Rick’s post is inspired by a Resolution Foundation report exploring how the UK economy of the 2030s is likely to be shaped by five “seismic” factors. These are: “Covid-19 and its aftermath; Brexit; the transition to a Net Zero Carbon economy by 2050; an ageing population; and rapid technological change.” Rick notes that the impact of these factors on UK life could prove shocking for many. Rick says:
“The UK will need to see a surge of progress to reconfigure its carbon-based economy during the same decade as its largest age cohort starts to leave the workforce, its supply of migrants slows and its trade and diplomatic relationships are still in a state of flux. All this against a background of weak productivity and a woeful lack of investment in both capital and labour. Public opinion is nowhere near prepared for the magnitude of the change because politicians and commentators have not discussed it in any detail.”
This is tomorrow
Let us now return to Marcello Carlin’s writings on Blur. In his piece on The Great Escape, he writes about how the London that welcomed him in the 1990s has since evolved into a different but less welcoming kind of playground:
“They came, even in the mid-nineties when everybody could still afford to live in or around the centre of London, from their suburbs, to be entertained, before retreating again.
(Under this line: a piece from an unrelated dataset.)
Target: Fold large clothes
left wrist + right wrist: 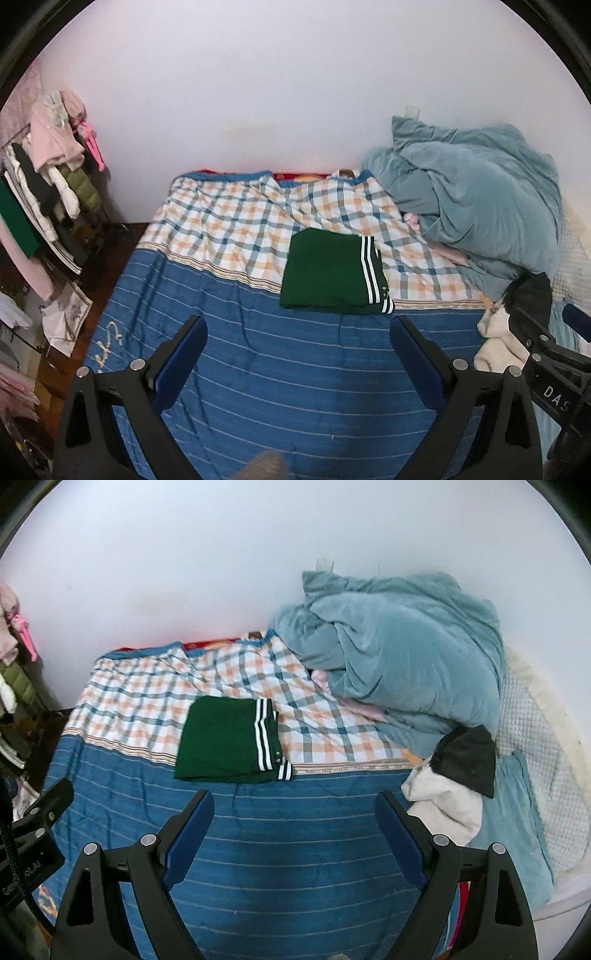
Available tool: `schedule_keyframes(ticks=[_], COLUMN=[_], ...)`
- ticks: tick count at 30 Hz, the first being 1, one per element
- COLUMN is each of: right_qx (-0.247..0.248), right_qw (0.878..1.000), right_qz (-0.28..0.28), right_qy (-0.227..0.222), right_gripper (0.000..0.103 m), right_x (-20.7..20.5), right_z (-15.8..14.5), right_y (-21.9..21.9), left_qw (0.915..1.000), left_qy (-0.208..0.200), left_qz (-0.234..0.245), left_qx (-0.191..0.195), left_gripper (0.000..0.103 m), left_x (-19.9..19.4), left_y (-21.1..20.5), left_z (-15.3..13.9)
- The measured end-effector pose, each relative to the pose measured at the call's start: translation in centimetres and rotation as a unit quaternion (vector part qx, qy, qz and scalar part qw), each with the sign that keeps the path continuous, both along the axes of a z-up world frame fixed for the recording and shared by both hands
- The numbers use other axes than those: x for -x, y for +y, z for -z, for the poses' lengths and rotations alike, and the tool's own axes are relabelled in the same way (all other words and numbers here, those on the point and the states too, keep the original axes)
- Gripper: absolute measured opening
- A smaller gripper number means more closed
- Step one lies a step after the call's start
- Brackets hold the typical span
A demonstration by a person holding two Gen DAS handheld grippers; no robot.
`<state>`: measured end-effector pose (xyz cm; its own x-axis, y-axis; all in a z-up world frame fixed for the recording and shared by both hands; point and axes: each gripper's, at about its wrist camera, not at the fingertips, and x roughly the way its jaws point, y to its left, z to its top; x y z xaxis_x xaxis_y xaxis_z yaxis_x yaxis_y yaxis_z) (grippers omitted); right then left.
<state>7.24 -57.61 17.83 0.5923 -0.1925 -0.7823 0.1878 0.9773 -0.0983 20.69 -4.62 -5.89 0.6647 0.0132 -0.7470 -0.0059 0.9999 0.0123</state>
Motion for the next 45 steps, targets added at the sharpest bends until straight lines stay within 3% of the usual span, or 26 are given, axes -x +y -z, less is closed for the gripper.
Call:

Now they have nothing else to do since a generation of vested interests has ensured that journeying into and out of central London is as deliberately unpleasant an experience as could be imagined, as though the plan were to retain the place for the exclusive use by the rich as a cyclical playground. Would you still laugh out loud if you’d been told those were the best days you were ever likely to experience in your life?”
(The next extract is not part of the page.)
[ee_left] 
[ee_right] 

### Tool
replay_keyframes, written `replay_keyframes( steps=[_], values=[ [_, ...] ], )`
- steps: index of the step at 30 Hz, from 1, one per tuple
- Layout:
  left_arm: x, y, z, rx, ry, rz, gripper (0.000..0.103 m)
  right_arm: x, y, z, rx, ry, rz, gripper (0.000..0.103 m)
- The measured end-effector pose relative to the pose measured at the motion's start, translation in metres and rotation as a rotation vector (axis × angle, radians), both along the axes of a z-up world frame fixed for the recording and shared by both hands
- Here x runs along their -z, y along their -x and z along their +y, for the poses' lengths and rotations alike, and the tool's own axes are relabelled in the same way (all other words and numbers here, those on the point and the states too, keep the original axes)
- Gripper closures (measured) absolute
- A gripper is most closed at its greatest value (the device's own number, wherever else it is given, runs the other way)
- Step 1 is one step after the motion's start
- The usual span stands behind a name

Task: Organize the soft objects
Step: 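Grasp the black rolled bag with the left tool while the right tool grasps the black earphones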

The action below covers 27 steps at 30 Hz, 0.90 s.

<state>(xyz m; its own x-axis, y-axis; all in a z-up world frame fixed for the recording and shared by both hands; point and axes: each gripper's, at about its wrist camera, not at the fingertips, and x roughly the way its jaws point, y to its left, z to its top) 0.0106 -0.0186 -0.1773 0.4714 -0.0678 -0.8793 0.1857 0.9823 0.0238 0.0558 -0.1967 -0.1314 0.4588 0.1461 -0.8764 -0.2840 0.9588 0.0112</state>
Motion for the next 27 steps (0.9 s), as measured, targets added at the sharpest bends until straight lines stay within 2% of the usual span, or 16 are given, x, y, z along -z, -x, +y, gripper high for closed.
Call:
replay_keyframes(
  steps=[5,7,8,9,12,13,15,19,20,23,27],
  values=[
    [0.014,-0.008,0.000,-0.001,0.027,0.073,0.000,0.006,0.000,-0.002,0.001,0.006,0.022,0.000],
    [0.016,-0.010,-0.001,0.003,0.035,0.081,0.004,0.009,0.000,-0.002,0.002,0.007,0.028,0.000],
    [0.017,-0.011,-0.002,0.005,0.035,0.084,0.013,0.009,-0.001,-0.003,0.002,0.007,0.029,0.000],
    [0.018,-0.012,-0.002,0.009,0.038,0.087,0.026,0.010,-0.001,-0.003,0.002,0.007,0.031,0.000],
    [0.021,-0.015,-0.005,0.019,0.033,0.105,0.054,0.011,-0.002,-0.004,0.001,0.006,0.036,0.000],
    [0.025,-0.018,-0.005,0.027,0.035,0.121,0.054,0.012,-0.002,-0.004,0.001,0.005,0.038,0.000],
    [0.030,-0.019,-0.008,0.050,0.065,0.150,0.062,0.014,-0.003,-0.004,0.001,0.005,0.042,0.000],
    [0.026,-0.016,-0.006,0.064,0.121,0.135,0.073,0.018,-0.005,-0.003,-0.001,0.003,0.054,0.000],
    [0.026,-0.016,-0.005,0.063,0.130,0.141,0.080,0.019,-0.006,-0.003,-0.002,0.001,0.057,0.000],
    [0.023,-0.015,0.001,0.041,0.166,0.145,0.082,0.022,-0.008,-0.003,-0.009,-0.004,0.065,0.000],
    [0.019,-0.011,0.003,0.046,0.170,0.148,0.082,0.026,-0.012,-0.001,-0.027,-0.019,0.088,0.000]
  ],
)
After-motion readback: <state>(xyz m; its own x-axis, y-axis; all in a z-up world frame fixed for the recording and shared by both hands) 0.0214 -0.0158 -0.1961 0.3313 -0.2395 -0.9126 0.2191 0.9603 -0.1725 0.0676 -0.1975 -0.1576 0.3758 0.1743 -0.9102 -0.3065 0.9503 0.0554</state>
Those days and that way of life are gone for good. But the seeds of the life we live today were already there. Carlin argues that the Blur of 1995 were uncannily accurate in predicting the peculiar emotional tone of modern life as we now know it. He feels that the coronavirus pandemic presented us with the opportunity to address and to change what was not working in our disrupted way of life:
“This is tomorrow – sweat it or keep out. The virtual future, including working from home when the concept of ‘home’ has been purposely taken away from us. Or the future which people are told that they still want; back to ‘normal,’ a return to the office, the way things were, because a year ago we were accidentally given the once-in-a-millennium opportunity to change the way we lived and we were too scared, tired and complacent to do it.”
London, like everywhere and everything else in life, is in a permanent state of change and evolution. The current phase in this endless story risks seeing the closure of a window of opportunity that has benefited millions of people. Will the disruption we will see in the next phase make the seismic events of the past decade seem like the calm of a still lake on a windless day?
Everything has begun again, and will always begin again. What is will become what was. As in London so for all our lives. All will become history. All will begin again.
Those may or may not prove to have been the best days you were ever likely to experience in your life. But how would you feel if they were?
* Gentle reader, were you to suggest to me that Jim Morrison of The Doors could come off as something of an idiot in his public pronouncements, it might prove tricky for me to offer a counter-argument. That said, Morrison’s words from a 1970 CBC interview on the post-WWII window of economic opportunity that made the hippie movement possible seem solid:
“The hippie lifestyle is really a middle-class phenomenon. And it could not exist in any other society except ours where there’s such an incredible surfeit of goods, products and leisure time. I think that’s the reason for it, because the generations immediately preceding ours had world wars and depressions to contend with. And for the last 10 or 15 years in this country, there’s time enough and there’s money enough to live kind of a flagrant, outrageous lifestyle, which was impossible before.”
** Even without the disruption wrought by the pandemic, I mean.